Effect of a Pharmacist-led, Collaborative Practice on Clinical Outcomes in Persons With Diabetes

August 9, 2023 updated by: Methodist Health System

Diabetes is a complex chronic illness known for its high prevalence (11.3% in the United States), significant healthcare burdens in terms of cost and management, and high mortality rate (seventh leading cause of death in the United States in 2019). Diabetes-related complications including ischemic heart disease, stroke, hyperglycemic crises, amputations, and hypoglycemia accounted for 8.25 million hospital discharges and 25.9% of emergency department visits, contributing towards the $327 billion total cost of diabetes in 2017. Proper treatment of diabetes is integral to reduce a patient's risk of developing complications; however, a number of barriers can create additional burdens for persons with diabetes.

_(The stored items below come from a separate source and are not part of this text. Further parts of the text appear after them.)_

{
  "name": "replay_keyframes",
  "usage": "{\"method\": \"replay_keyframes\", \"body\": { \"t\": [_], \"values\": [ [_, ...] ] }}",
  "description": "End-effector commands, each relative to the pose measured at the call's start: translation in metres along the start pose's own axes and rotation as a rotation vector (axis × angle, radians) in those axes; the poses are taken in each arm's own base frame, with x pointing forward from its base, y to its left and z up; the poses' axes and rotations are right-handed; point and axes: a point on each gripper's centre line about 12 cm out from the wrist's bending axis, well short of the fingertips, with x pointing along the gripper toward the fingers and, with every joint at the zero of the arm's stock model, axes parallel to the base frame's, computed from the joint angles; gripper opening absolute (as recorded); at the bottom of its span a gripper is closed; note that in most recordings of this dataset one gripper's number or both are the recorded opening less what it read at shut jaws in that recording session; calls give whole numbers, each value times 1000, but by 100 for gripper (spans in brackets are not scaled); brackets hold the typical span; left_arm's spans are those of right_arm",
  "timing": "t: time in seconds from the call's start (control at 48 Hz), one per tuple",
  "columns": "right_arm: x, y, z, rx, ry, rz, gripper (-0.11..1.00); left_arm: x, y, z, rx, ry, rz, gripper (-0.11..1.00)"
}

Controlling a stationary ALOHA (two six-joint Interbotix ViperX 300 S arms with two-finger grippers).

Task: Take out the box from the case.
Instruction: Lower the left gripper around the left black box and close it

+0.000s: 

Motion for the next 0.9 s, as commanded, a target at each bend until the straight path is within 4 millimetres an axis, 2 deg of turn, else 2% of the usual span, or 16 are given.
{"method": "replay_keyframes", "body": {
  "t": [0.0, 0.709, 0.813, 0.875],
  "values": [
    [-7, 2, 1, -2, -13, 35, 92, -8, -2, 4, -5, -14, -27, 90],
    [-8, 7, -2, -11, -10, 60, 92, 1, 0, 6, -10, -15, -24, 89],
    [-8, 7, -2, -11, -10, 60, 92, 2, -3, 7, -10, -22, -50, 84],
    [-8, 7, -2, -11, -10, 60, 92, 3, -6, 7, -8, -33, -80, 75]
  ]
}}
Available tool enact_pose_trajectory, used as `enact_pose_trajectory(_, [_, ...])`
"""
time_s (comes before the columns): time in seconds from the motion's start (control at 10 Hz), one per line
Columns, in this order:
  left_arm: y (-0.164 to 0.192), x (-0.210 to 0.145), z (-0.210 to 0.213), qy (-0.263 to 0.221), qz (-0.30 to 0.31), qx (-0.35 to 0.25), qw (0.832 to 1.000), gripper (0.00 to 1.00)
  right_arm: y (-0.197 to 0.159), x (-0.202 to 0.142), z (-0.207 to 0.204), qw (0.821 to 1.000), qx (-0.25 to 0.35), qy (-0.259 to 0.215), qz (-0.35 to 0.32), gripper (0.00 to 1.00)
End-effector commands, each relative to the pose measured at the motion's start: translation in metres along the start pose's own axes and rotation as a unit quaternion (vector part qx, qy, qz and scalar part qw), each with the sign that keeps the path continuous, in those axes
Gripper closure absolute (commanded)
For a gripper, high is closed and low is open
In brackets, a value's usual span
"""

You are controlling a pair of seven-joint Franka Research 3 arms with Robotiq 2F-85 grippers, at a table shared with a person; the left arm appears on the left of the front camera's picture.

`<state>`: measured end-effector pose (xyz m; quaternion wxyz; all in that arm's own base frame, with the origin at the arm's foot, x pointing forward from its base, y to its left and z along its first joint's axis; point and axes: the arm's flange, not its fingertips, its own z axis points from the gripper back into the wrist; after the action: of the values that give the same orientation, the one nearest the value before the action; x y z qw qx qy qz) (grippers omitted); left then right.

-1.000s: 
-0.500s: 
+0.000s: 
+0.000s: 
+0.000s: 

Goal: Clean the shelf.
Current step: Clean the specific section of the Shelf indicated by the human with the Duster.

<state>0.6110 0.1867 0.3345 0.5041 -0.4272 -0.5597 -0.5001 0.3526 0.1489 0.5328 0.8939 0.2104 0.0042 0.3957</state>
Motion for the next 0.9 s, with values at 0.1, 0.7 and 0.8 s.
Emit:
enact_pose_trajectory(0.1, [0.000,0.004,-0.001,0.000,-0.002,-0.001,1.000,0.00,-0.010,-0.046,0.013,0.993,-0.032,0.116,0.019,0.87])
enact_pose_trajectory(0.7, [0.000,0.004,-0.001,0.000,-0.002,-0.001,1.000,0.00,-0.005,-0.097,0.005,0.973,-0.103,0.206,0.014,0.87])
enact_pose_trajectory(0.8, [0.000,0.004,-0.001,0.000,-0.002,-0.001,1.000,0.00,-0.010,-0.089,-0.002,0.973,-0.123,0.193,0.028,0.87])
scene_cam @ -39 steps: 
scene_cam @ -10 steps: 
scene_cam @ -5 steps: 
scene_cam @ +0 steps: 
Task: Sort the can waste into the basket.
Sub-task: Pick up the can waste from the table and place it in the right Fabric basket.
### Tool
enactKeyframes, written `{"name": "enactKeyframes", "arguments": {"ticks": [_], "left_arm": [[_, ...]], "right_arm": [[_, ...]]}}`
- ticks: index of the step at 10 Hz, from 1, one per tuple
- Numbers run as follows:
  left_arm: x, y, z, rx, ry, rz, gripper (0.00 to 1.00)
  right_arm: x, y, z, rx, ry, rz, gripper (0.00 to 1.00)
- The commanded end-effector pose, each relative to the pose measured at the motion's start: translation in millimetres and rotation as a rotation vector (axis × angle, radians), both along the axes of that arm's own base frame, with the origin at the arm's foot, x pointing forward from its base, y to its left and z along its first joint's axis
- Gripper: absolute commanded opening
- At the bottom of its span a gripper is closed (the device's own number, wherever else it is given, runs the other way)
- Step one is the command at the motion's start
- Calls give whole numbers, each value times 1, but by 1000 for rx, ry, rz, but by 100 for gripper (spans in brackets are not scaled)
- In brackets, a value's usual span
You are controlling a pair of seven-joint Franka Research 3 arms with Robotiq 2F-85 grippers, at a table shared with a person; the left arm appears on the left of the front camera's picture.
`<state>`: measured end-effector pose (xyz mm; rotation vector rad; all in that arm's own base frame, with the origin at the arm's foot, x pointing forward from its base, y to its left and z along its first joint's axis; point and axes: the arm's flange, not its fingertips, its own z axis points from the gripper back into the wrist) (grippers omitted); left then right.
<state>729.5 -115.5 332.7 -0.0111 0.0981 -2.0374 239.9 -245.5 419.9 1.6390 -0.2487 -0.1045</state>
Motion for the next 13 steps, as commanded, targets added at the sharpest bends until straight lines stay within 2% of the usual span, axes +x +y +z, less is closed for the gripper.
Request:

Several studies have also demonstrated reductions in hospitalizations and/or ED visits for patients enrolled in pharmacist-led collaborative practice models. While the literature as a whole clearly describes the impact of ambulatory pharmacist intervention in achieving guideline-based clinical goals (i.e., HbA1c, blood pressure), few studies have reported on adherence with guideline-driven pharmacotherapy pre- and post-pharmacist intervention, or on pharmacist impact in reducing medication burden.

Study Overview

Status

Active, not recruiting

Conditions

Intervention / Treatment

Detailed Description

Diabetes is a complex chronic illness known for its high prevalence (11.3% in the United States), significant healthcare burdens in terms of cost and management, and high mortality rate (seventh leading cause of death in the United States in 2019). Diabetes-related complications including ischemic heart disease, stroke, hyperglycemic crises, amputations, and hypoglycemia accounted for 8.25 million hospital discharges and 25.9% of emergency department (ED) visits, contributing towards the $327 billion total cost of diabetes in 2017. Proper treatment of diabetes is integral to reduce a patient's risk of developing complications; however, a number of barriers can create additional burdens for persons with diabetes (PWD). The root of these barriers affecting diabetes care is a topic of significant discussion especially given the emergence of conversations surrounding social determinants of health (SDOH) in recent years. A 2019 article from Annual Review of Public Health suggests that PWD experience health disparity, which are preventable differences in quality of healthcare and outcomes. This article discusses that health disparity is largely due to SDOH which are defined as the economic, environmental, political, and social conditions in which people live. Unfortunately, published research thus far has not identified strategies to reduce diabetes-related health inequity across the entire population. When providers recognize and discuss non-medical factors that influence PWD's health outcomes (e.g., food security, housing stability, transportation access, and financial security), they are able to promote health equity within their practice. Realistically, many providers have limited time to devote to individual patient encounters which often focus on immediate medical issues and eclipse discussions of non-medical issues, pharmacotherapy, and lifestyle changes. Thus, multidisciplinary care teams, including dieticians, nurses, and pharmacists, are recommended by the American Diabetes Association's (ADA) Standard of Care in Diabetes to ensure PWD receive the comprehensive care they need.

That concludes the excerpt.